Los rostros del jefe de mediana edad y de la arrogante dependienta cambiaron al mismo tiempo, y ambos pensaron: «¿De dónde ha sacado este muerto de hambre tanto dinero? ¡Debe de haber cientos de miles como mínimo! ¿Y cómo lo llevaba encima?».
—¡Xue’er, ve a elegir la ropa que te guste! —Ye Haochuan le dirigió una mirada significativa a Han Xue’er.
En realidad, Han Xue’er también había estado conteniendo su rabia. Al ver al jefe de mediana edad y a la dependienta avergonzados, se sintió inmensamente aliviada, asintió y fue a elegir.
En ese momento, el jefe de mediana edad por fin se dio cuenta de que no debía ofender a Ye Haochuan y se disculpó apresuradamente: —Lo siento, lo siento, ha sido un malentendido, un malentendido. Por favor, no sea mezquino, perdóneme…
—Y ella… —dijo Ye Haochuan con sorna, mirando a la dependienta.
—¡Tú, cosa ciega! ¿No te vas a disculpar de una vez? —el jefe de mediana edad fulminó con la mirada a la dependienta.
La dependienta no se atrevió a replicar y dijo rápidamente con reverencia: —Lo siento, lo siento…
Ye Haochuan bufó, sin molestarse en prestarle más atención.
Poco después, Han Xue’er eligió dos prendas, que sumaban no más de treinta mil yuan, y Ye Haochuan pagó sin pestañear.
Tras quitarse su ropa de calle, Han Xue’er, ahora con el vestido largo y blanco que había elegido, se veía perfectamente elegante y pura. Cualquiera que la viera pensaría inevitablemente en una prístina flor de loto blanca.
En un principio, Han Xue’er pensaba quitarse el vestido blanco y guardarlo en una bolsa, pero Ye Haochuan sonrió levemente. —Déjatelo puesto.
—De acuerdo. —Al ver que su amado se lo sugería, Han Xue’er aceptó obedientemente.
Después, la pareja salió de la tienda de ropa de mujer, caminando de la mano con intimidad. Sobre todo Han Xue’er, que al ver que su amado estaba dispuesto a comprarle ropa tan cara, se sentía increíblemente feliz, alegre como flores en primavera durante todo el camino.

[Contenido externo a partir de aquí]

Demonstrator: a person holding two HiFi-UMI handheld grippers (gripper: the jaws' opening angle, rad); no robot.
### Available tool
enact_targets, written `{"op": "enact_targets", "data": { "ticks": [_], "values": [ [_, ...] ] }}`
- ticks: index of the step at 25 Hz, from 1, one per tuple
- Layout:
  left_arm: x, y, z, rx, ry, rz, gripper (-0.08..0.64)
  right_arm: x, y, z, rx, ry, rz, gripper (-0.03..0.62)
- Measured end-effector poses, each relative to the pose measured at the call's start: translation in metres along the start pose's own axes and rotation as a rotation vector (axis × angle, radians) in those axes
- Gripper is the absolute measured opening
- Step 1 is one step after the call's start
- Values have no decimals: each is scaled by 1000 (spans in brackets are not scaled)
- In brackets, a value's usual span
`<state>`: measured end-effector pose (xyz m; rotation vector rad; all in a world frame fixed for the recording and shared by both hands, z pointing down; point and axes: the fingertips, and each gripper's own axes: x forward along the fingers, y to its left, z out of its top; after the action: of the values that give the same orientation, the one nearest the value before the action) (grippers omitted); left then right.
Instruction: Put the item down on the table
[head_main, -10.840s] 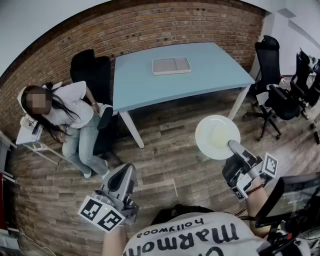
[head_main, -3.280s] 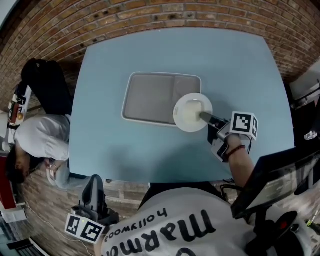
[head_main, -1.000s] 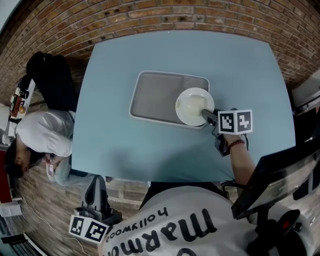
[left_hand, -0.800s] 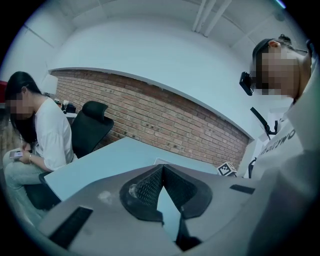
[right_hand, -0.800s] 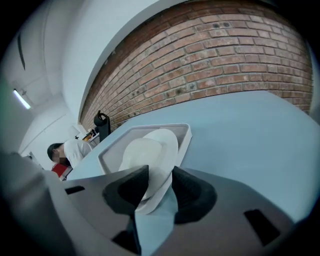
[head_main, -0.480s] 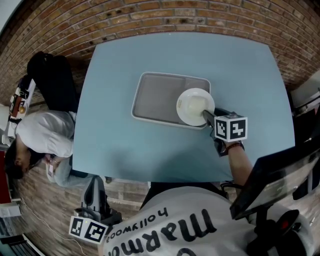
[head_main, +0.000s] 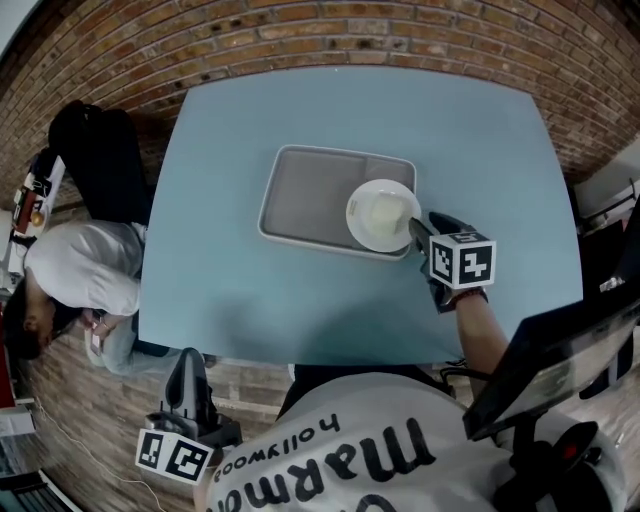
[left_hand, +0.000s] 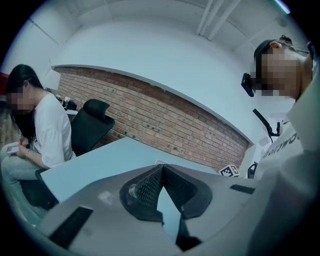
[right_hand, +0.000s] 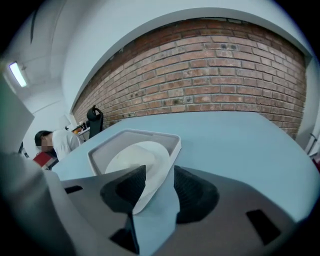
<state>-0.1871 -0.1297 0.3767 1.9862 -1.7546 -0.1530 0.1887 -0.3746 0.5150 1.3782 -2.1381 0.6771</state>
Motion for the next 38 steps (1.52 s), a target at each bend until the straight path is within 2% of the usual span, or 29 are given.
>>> {"op": "enact_targets", "data": {
  "ticks": [3,6,11,15,17,20,24,27,30,34,38],
  "values": [
    [7,-2,-1,-19,9,-27,8,-17,-2,17,45,-54,23,169],
    [18,-9,-2,-28,25,-63,8,-36,2,38,102,-131,84,169],
    [49,-28,4,17,67,-183,8,-88,18,83,287,-399,273,169],
    [71,-39,15,57,94,-276,8,-130,41,103,286,-559,357,167],
    [78,-45,19,73,104,-320,8,-145,50,105,283,-620,350,164],
    [88,-53,23,111,135,-397,8,-166,62,101,283,-686,291,135],
    [93,-49,31,130,157,-456,8,-192,80,102,360,-780,324,114],
    [97,-45,33,146,165,-485,8,-196,93,94,280,-759,278,109],
    [104,-46,33,158,177,-517,8,-189,104,76,187,-655,212,102],
    [106,-51,30,178,189,-549,8,-180,114,47,73,-513,135,54],
    [105,-52,24,222,195,-592,8,-177,117,26,48,-445,105,31]
  ]
}}
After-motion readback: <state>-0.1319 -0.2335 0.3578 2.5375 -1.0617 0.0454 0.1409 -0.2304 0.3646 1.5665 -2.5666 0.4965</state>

Y Ye Haochuan, como era de esperar, aprovechó la oportunidad para toquetearla por aquí y por allá. Sobre todo cuando pasaron por el baño público unisex del vestíbulo de la primera planta, se sintió de repente travieso y soltó una risita. —Xue’er, ¿quieres entrar al baño con tu Hermano? ¿Qué me dices?
Han Xue’er, que no sospechaba nada, sonrió dulcemente: —Claro.
Pronto llegaron al baño, y justo cuando la puerta de uno de los cubículos estaba abierta, Ye Haochuan, al no ver a nadie cerca, abrazó a Han Xue’er y tiró de ella para meterla dentro.
—¡Ah! Hermano Ye…
Han Xue’er no tenía ni idea de que él tomaría tal acción y exclamó sorprendida, como un conejito asustado.
Ye Haochuan contuvo la risa, riéndose entre dientes en el baño público, ¡pensando en lo emocionante que era todo aquello!